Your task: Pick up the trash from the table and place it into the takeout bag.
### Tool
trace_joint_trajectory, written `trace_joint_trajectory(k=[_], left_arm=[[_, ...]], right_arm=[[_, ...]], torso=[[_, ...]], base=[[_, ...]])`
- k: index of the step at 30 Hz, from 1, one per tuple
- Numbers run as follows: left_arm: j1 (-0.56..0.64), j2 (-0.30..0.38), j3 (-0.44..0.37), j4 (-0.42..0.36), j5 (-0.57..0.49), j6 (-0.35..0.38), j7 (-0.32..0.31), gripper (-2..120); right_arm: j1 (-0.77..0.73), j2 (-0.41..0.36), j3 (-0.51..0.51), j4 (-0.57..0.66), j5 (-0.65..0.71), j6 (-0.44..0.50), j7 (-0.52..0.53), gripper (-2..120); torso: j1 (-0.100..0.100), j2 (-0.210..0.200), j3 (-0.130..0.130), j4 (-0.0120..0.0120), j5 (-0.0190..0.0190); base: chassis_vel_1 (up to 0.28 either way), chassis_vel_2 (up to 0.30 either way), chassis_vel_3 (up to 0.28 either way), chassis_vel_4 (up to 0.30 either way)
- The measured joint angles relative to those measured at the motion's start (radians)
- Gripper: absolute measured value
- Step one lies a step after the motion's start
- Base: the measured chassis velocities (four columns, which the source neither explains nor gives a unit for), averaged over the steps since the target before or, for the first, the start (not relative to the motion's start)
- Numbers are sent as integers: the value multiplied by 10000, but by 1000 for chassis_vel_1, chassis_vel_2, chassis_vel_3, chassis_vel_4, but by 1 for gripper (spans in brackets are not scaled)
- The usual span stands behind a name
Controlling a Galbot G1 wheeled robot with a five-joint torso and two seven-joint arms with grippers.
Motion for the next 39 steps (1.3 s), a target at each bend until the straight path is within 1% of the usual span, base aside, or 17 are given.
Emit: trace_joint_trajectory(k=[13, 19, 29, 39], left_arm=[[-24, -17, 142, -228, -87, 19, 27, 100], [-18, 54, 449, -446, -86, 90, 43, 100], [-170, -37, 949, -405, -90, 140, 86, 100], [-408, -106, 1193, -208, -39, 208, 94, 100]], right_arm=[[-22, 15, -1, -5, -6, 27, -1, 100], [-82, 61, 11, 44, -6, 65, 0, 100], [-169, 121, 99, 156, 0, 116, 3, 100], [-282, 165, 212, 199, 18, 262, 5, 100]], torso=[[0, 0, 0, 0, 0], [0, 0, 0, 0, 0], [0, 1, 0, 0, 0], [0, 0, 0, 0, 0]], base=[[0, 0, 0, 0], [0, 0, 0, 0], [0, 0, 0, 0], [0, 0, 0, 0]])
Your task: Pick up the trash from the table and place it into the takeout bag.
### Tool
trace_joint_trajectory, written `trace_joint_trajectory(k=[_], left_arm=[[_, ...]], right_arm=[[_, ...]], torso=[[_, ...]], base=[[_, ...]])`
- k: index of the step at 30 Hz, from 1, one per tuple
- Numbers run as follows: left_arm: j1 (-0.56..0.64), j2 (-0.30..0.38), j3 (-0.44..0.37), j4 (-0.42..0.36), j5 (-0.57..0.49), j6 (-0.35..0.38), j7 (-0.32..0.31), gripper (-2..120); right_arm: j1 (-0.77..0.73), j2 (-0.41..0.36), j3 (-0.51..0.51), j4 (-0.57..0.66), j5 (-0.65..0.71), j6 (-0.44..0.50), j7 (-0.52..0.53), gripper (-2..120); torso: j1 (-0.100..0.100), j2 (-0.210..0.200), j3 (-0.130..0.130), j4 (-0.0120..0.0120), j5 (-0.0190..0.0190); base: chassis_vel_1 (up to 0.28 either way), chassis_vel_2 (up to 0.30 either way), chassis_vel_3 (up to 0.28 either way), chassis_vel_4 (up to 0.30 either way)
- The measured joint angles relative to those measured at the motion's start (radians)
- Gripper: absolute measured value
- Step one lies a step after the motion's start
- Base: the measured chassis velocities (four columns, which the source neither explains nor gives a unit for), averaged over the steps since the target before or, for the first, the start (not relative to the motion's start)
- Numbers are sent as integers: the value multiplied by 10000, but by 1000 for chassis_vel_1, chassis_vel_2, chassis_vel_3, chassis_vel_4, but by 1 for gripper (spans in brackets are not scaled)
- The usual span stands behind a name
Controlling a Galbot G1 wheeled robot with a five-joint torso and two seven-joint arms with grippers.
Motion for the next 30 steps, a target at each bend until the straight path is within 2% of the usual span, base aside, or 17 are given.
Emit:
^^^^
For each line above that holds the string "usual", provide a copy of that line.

- The usual span stands behind a name
Motion for the next 39 steps (1.3 s), a target at each bend until the straight path is within 1% of the usual span, base aside, or 17 are given.
- The usual span stands behind a name
Motion for the next 30 steps, a target at each bend until the straight path is within 2% of the usual span, base aside, or 17 are given.

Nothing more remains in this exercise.